» **PROBLEM TO SOLVE**: Copy the lines exactly as they appear, starting with the first line of the records and ending with the line that contains "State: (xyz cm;".

» **DATA PROVIDED**:
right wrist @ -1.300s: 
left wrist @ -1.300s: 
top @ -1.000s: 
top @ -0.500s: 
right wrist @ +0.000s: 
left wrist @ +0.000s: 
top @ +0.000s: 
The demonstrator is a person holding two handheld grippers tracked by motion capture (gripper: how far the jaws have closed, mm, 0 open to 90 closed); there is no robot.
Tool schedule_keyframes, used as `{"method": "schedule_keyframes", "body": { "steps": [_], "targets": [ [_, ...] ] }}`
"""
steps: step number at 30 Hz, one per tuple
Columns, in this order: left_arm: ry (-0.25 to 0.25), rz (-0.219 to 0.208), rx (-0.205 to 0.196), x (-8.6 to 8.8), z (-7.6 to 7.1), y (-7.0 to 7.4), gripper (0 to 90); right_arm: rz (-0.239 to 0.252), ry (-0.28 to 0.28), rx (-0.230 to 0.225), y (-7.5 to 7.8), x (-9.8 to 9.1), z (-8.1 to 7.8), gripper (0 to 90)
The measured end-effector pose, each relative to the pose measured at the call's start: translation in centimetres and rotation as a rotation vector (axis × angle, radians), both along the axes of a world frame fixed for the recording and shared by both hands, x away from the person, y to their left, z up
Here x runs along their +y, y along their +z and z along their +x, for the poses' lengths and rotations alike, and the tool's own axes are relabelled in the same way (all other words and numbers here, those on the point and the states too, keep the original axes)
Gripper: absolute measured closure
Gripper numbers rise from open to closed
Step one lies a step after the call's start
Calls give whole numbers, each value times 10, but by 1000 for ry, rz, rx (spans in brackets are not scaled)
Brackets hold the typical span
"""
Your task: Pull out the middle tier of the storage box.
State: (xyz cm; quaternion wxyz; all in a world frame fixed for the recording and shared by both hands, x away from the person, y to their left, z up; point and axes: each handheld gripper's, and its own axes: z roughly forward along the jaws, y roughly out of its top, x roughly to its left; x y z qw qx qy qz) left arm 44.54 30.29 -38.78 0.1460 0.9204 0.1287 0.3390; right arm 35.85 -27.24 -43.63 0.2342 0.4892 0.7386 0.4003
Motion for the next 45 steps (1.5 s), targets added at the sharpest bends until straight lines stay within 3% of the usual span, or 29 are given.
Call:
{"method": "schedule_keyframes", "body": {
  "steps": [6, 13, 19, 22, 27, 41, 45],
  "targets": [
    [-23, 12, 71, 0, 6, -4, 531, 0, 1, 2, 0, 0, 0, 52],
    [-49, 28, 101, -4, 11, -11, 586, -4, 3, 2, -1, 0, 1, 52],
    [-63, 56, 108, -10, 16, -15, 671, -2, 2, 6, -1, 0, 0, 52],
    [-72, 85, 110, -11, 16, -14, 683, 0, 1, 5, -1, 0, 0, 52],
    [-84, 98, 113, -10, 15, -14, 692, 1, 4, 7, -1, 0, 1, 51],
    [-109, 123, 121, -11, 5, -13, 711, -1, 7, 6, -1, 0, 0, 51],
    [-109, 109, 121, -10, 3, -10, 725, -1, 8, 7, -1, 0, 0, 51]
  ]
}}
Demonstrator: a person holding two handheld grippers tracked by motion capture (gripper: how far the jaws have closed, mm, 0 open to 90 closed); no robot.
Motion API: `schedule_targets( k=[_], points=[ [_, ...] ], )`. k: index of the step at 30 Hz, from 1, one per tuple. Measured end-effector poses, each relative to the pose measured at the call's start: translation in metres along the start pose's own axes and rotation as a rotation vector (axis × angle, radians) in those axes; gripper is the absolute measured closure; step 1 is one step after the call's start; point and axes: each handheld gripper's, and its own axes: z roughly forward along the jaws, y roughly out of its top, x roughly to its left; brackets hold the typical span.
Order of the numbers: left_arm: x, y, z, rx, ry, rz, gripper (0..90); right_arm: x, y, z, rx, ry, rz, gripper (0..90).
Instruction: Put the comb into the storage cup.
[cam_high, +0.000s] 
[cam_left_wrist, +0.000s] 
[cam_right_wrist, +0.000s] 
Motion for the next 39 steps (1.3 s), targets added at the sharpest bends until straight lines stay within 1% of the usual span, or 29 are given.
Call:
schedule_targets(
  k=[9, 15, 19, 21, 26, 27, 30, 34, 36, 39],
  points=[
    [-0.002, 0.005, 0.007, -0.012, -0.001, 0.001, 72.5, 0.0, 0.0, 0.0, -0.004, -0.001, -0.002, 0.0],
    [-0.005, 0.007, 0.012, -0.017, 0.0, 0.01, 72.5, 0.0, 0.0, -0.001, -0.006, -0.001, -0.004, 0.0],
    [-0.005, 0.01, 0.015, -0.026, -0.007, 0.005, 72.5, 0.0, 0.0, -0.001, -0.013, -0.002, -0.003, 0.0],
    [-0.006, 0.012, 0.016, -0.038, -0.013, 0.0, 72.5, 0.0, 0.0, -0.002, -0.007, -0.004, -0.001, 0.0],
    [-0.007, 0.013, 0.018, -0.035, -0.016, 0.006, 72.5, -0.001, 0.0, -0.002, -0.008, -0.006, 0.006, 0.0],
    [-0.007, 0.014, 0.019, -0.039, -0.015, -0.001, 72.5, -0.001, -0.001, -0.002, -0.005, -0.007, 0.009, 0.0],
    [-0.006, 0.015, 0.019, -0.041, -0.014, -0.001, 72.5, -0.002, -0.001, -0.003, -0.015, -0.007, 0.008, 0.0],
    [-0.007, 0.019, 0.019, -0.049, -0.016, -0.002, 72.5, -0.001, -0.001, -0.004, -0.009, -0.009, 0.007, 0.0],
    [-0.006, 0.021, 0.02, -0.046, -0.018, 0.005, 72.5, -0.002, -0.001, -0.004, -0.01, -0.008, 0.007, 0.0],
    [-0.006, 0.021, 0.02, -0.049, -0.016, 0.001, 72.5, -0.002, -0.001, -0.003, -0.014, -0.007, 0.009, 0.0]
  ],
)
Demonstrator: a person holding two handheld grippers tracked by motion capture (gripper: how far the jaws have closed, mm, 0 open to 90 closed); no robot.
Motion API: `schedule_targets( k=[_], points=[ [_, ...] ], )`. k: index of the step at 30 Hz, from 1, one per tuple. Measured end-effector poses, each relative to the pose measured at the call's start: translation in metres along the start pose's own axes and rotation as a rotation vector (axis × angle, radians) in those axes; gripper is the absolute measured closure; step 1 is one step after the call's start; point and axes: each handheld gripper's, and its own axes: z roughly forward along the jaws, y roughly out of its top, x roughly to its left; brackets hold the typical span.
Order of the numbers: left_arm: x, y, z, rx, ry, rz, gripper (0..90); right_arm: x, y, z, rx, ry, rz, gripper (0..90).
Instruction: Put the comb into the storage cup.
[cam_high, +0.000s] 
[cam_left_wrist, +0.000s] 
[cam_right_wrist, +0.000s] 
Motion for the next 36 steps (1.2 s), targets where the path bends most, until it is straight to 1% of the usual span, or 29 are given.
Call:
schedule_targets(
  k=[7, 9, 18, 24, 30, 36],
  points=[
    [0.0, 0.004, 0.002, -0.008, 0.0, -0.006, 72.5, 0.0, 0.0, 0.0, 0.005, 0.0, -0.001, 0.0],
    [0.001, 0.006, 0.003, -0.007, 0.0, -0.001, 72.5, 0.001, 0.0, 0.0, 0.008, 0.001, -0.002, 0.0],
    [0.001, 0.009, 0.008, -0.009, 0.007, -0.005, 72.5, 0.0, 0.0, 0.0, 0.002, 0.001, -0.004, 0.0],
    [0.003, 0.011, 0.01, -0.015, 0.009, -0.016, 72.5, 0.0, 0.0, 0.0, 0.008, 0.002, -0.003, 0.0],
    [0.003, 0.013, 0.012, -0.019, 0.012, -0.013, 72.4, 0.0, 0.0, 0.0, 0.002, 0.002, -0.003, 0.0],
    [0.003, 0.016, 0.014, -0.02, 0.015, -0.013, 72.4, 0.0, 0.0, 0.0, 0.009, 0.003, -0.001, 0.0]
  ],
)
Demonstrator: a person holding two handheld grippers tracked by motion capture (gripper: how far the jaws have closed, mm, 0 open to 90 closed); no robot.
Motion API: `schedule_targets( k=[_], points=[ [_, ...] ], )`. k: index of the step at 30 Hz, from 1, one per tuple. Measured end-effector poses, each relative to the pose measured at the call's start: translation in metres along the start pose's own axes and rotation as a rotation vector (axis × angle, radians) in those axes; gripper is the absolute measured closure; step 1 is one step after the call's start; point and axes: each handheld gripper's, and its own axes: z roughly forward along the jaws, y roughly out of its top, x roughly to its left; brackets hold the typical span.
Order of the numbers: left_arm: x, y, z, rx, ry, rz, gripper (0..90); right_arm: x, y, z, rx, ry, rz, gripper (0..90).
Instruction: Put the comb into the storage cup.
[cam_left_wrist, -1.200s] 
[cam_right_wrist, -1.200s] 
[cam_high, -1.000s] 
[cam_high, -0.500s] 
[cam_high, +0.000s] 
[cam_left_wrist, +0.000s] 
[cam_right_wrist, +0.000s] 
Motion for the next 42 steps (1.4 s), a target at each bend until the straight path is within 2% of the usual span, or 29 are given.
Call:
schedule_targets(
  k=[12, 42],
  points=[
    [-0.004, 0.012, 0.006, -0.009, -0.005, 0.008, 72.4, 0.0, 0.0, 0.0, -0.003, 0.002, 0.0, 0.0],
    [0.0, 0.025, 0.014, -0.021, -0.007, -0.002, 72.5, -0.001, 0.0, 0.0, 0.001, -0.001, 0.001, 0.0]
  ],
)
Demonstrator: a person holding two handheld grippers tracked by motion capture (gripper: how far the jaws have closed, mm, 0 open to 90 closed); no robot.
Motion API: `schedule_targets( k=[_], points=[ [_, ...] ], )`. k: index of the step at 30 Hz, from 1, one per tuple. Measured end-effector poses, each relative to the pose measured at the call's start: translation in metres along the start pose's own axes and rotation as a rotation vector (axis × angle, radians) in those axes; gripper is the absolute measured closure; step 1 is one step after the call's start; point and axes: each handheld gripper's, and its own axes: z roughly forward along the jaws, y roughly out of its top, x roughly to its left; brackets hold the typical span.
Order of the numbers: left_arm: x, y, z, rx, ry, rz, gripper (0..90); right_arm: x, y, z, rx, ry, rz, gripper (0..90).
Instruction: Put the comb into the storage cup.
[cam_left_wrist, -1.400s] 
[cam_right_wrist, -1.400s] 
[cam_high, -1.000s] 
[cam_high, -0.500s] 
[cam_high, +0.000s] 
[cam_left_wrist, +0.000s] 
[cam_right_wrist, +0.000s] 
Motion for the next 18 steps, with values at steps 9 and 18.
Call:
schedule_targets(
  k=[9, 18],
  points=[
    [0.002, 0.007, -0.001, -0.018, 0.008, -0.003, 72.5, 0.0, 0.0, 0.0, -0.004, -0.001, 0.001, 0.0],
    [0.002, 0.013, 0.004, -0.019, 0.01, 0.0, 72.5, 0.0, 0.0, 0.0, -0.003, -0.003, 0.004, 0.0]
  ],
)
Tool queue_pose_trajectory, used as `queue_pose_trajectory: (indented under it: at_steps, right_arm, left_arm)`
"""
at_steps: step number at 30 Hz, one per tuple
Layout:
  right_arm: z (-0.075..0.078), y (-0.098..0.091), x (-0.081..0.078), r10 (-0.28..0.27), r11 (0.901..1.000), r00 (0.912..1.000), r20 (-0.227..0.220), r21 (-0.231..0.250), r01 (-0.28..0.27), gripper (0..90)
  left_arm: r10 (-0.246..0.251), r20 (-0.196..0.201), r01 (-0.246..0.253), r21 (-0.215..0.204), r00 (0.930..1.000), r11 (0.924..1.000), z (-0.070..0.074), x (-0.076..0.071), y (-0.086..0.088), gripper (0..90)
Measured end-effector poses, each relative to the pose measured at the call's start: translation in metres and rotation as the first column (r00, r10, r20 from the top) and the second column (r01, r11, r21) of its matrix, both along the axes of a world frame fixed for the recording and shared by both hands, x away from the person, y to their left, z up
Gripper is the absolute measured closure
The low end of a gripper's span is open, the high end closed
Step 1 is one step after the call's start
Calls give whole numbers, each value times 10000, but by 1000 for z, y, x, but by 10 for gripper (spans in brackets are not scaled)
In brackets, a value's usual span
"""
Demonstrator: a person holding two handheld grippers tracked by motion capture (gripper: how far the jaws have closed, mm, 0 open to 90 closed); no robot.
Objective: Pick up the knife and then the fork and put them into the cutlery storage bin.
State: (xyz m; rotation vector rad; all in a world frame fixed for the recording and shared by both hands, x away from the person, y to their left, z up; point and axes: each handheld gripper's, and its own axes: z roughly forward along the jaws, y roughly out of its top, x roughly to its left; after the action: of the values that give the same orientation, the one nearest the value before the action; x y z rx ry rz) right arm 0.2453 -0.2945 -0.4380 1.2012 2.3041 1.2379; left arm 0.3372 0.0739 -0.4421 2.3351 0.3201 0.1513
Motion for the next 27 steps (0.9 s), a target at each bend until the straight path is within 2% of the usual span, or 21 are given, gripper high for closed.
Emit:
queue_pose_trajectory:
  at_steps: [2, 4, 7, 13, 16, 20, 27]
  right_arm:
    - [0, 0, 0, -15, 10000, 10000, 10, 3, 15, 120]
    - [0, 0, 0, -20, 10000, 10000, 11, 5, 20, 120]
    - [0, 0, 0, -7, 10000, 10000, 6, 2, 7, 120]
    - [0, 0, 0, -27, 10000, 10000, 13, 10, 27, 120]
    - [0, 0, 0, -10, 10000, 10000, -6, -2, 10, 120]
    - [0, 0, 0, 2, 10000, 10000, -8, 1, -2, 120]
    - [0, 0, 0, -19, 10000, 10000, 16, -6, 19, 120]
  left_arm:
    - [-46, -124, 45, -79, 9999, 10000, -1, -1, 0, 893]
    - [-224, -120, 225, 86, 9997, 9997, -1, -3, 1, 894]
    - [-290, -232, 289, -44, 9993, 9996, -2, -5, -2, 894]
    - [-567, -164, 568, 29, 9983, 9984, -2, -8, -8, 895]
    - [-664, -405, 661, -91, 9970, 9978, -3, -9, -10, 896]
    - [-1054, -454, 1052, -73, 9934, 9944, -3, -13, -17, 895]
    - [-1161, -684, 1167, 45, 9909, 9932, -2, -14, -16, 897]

» **RESPONSE TO THIS TASK**:
right wrist @ -1.300s: 
left wrist @ -1.300s: 
top @ -1.000s: 
top @ -0.500s: 
right wrist @ +0.000s: 
left wrist @ +0.000s: 
top @ +0.000s: 
The demonstrator is a person holding two handheld grippers tracked by motion capture (gripper: how far the jaws have closed, mm, 0 open to 90 closed); there is no robot.
Tool schedule_keyframes, used as `{"method": "schedule_keyframes", "body": { "steps": [_], "targets": [ [_, ...] ] }}`
"""
steps: step number at 30 Hz, one per tuple
Columns, in this order: left_arm: ry (-0.25 to 0.25), rz (-0.219 to 0.208), rx (-0.205 to 0.196), x (-8.6 to 8.8), z (-7.6 to 7.1), y (-7.0 to 7.4), gripper (0 to 90); right_arm: rz (-0.239 to 0.252), ry (-0.28 to 0.28), rx (-0.230 to 0.225), y (-7.5 to 7.8), x (-9.8 to 9.1), z (-8.1 to 7.8), gripper (0 to 90)
The measured end-effector pose, each relative to the pose measured at the call's start: translation in centimetres and rotation as a rotation vector (axis × angle, radians), both along the axes of a world frame fixed for the recording and shared by both hands, x away from the person, y to their left, z up
Here x runs along their +y, y along their +z and z along their +x, for the poses' lengths and rotations alike, and the tool's own axes are relabelled in the same way (all other words and numbers here, those on the point and the states too, keep the original axes)
Gripper: absolute measured closure
Gripper numbers rise from open to closed
Step one lies a step after the call's start
Calls give whole numbers, each value times 10, but by 1000 for ry, rz, rx (spans in brackets are not scaled)
Brackets hold the typical span
"""
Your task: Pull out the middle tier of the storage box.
State: (xyz cm; quaternion wxyz; all in a world frame fixed for the recording and shared by both hands, x away from the person, y to their left, z up; point and axes: each handheld gripper's, and its own axes: z roughly forward along the jaws, y roughly out of its top, x roughly to its left; x y z qw qx qy qz) left arm 44.54 30.29 -38.78 0.1460 0.9204 0.1287 0.3390; right arm 35.85 -27.24 -43.63 0.2342 0.4892 0.7386 0.4003

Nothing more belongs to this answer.